**Task description**: In the data below, which lines hold the word "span"? Copy them.
BEGIN Given material
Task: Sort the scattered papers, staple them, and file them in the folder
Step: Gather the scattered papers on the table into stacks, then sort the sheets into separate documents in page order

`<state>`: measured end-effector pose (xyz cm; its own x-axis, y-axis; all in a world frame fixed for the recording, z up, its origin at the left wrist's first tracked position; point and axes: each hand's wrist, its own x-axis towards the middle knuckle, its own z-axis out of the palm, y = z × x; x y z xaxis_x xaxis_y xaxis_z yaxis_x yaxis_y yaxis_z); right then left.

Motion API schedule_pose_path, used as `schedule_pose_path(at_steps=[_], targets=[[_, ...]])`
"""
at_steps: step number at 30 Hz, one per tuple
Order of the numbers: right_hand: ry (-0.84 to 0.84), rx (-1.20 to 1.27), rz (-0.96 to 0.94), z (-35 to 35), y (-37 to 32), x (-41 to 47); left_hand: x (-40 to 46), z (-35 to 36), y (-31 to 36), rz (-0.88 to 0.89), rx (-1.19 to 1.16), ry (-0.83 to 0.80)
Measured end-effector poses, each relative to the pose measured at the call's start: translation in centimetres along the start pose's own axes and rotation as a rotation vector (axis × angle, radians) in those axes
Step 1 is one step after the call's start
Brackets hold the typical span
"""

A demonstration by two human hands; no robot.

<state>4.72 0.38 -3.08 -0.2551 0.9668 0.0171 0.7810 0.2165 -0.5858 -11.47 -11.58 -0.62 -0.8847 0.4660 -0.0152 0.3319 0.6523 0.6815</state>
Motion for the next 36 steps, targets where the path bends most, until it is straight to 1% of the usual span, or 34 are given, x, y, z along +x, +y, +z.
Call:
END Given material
**Final answer**:
Brackets hold the typical span
Motion for the next 36 steps, targets where the path bends most, until it is straight to 1% of the usual span, or 34 are given, x, y, z along +x, +y, +z.

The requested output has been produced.